Rasa ingin tahu seorang Ali bahkan pernah membuatnya batal menjadi peserta olimpiade fisika termuda sedunia karena iseng melakukan sebuah percobaan namun berujung pada meledaknya laboratorium tempatnya bereksperimen. Nah, tidak akan menjadi sesuatu yang baru bagimu jika dalam novel matahari, berbagai petualangan menegangkan itu bermula dari rasa ingin tahu si biang kerok Ali. Ali ingin tahu klan paling misterius dari empat klan yang ada: Klan Bintang. Dari sinilah semua kisah dalam novel matahari dimulai.

Setelah menyerahkan jenazah Ily pada keluarganya di klan bulan, sebelum kembali ke klan bumi, Av memberikan sebuah tabung logam kecil kepada Ali. Belakangan Ali mengetahui bahwa tabung itu serupa kumpulan hardisk yang menyimpan soft file buku-buku di perpustakaan Av. Tabung kecil itu benar-benar fantastis. Sekali kau tekan tombolnya, maka di depanmu akan muncul layar proyeksi tiga dimensi yang bisa kau geser-geser dengan mudah untuk memilih  buku yang hendak kau baca. Raib, Seli, dan Ali banyak menghabiskan waktu berkumpulnya untuk bergantian membaca buku-buku dari tabung kecil itu. Namun setelah seminggu, Ali memaksa membuka halaman-halaman yang tak lagi bisa dipahami oleh Raib dan Seli. Ali tertarik mempelajari teknologi klan selain bumi. Resmi sudah, Tabung itu hanya digunakan oleh Ali. Seharusnya itu tidak menjadi masalah, toh Av memang memberikannya kepada Ali. Tapi rupanya, rasa ingin tahu seorang Ali tetap tidak sederhana.

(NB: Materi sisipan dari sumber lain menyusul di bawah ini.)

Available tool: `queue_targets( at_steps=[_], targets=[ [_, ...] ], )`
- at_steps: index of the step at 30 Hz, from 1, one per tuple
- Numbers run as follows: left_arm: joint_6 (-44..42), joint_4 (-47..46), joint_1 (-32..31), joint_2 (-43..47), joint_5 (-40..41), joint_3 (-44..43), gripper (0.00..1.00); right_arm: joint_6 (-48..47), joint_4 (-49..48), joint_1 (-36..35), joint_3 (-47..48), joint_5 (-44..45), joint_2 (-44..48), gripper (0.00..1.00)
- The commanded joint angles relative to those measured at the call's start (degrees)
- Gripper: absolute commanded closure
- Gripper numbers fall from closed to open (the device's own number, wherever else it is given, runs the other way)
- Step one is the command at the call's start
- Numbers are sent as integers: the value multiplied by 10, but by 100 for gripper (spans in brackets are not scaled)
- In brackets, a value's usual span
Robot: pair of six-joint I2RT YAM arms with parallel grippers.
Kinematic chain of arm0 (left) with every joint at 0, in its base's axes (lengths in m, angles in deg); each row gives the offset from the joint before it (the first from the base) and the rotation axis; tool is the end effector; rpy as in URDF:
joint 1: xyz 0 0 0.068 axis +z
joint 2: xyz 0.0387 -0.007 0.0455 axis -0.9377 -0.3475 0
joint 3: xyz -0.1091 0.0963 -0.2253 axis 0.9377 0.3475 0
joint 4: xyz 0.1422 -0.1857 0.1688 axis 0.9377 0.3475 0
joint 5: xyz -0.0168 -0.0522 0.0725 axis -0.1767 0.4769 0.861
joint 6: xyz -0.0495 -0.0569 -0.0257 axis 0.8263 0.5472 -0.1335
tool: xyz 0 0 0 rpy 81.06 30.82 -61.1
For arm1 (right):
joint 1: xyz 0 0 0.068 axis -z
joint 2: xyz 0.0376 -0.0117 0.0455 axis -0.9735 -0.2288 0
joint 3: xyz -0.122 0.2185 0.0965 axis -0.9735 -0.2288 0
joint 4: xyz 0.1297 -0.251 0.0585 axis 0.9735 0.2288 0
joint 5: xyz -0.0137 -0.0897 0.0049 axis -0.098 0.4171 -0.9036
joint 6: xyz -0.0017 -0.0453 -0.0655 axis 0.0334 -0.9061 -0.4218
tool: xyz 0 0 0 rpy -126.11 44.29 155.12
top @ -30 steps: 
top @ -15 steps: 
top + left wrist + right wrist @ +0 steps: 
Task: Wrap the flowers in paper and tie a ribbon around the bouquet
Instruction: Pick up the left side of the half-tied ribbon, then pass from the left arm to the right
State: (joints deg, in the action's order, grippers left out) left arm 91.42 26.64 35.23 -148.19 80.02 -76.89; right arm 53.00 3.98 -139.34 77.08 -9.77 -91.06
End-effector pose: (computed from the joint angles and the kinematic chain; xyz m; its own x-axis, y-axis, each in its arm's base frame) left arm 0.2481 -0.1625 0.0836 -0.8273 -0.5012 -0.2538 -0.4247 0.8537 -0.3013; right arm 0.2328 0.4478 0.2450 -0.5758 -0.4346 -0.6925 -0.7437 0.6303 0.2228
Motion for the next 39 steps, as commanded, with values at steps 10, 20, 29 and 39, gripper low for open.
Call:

Ali menemukan bacaan tentang klan bintang. Kemudian ia merengek-rengek pada Raib untuk menggunakan buku PR matematikanya sebagai cara untuk bisa sampai ke klan bintang, memenuhi rasa ingin tahunya. Berbagai argumen ia kemukakan untuk membujuk Ra. Tapi bagi Raib, janji adalah janji. Raib sudah berjanji pada Miss Selena bahwa mereka tidak akan menggunakan buku PR matematikanya untuk berkunjung ke klan lain sebelum Miss Selena kembali. Ali menyerah, tapi bukan untuk mengubur keinginannya menuju klan bintang. Ia menyerah untuk membujuk Ra, tapi Ia berpikir untuk menemukan sendiri cara agar bisa sampai ke klan bintang tanpa buku itu. Ali tetaplah si jenius yang punya banyak akal.

Sementara Ali sibuk mencari cara untuk sampai ke klan bintang, Raib dan Seli sibuk melatih kemampuannya. Mereka sibuk dengan kegiatan masing-masing. Tanpa saling ganggu.

Waktu terus berjalan untuk mengubah banyak hal. Apa yang mereka usahakan membuahkan hasil. Kemampuan Raib terus meningkat. Raib bahkan menggunakan kemampuan teleportasinya untuk berangkat ke sekolah. Juga kemampuannya membuat tameng tak kasat mata sudah semakin besar, nyaris menutupi separuh kota. Begitu pula Seli. Dengan kemampuannya mengeluarkan petir, Seli sudah serupa petugas PLN di rumahnya. Rumah Seli tak pernah mati lampu. Bahkan kemampuan kinetiknya terus bertambah. Seli bisa menggerakkan benda-benda besar dari jarak jauh. Menakjubkan sekali. Sementara Ali?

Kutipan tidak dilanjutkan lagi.